┌─ RECORDED DATA
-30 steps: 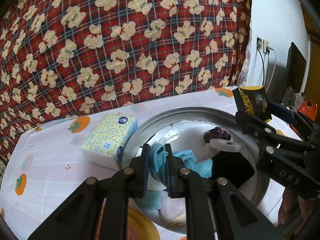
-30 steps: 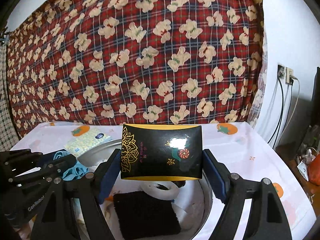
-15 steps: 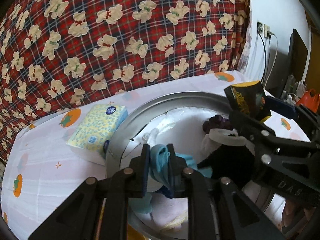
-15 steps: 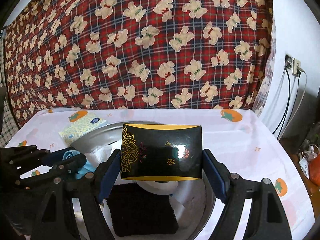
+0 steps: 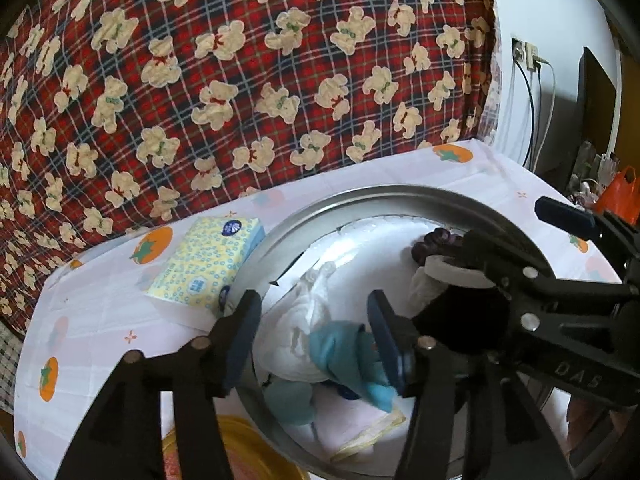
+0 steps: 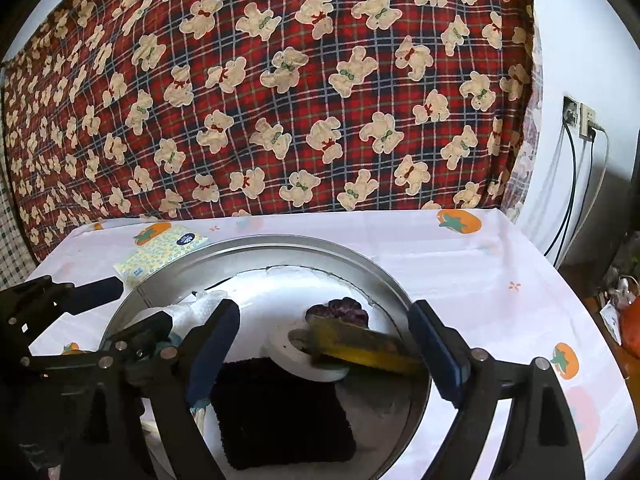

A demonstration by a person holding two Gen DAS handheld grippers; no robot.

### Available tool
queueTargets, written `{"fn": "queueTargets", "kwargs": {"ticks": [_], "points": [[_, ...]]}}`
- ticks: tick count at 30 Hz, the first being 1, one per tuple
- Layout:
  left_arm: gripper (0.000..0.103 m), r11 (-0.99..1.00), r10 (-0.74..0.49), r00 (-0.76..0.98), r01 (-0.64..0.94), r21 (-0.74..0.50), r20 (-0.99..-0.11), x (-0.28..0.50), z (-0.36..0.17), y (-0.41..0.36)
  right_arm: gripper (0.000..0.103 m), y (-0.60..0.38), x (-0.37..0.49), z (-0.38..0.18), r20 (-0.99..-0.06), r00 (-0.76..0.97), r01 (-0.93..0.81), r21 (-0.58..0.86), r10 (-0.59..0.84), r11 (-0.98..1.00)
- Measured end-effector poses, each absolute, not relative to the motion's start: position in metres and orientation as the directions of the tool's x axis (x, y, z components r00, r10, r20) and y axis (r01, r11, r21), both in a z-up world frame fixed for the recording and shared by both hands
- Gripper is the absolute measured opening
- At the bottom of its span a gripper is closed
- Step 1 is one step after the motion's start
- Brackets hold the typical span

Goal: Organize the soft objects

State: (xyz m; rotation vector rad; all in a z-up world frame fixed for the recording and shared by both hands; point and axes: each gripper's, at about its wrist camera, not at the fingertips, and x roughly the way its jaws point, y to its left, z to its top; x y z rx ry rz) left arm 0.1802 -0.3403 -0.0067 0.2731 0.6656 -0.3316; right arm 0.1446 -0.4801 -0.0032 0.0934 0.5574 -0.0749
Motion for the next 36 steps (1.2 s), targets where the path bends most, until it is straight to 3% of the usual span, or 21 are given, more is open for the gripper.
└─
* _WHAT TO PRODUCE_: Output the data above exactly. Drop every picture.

* _WRITTEN ANSWER_:
-30 steps: 
-30 steps: 
-15 steps: 
-15 steps: 
+0 steps: 
+0 steps: 

A demonstration by a person holding two Gen DAS handheld grippers; no robot.

### Available tool
queueTargets, written `{"fn": "queueTargets", "kwargs": {"ticks": [_], "points": [[_, ...]]}}`
- ticks: tick count at 30 Hz, the first being 1, one per tuple
- Layout:
  left_arm: gripper (0.000..0.103 m), r11 (-0.99..1.00), r10 (-0.74..0.49), r00 (-0.76..0.98), r01 (-0.64..0.94), r21 (-0.74..0.50), r20 (-0.99..-0.11), x (-0.28..0.50), z (-0.36..0.17), y (-0.41..0.36)
  right_arm: gripper (0.000..0.103 m), y (-0.60..0.38), x (-0.37..0.49), z (-0.38..0.18), r20 (-0.99..-0.06), r00 (-0.76..0.97), r01 (-0.93..0.81), r21 (-0.58..0.86), r10 (-0.59..0.84), r11 (-0.98..1.00)
- Measured end-effector poses, each absolute, not relative to the motion's start: position in metres and orientation as the directions of the tool's x axis (x, y, z components r00, r10, r20) and y axis (r01, r11, r21), both in a z-up world frame fixed for the recording and shared by both hands
- Gripper is the absolute measured opening
- At the bottom of its span a gripper is closed
- Step 1 is one step after the motion's start
- Brackets hold the typical span

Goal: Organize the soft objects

State: (xyz m; rotation vector rad; all in a z-up world frame fixed for the recording and shared by both hands; point and axes: each gripper's, at about its wrist camera, not at the fingertips, and x roughly the way its jaws point, y to its left, z to its top; x y z rx ry rz) left arm 0.1802 -0.3403 -0.0067 0.2731 0.6656 -0.3316; right arm 0.1446 -0.4801 -0.0032 0.0934 0.5574 -0.0749
Motion for the next 36 steps (1.2 s), targets where the path bends most, until it is straight to 3% of the usual span, or 21 are given, more is open for the gripper.

The answer has been written out in full.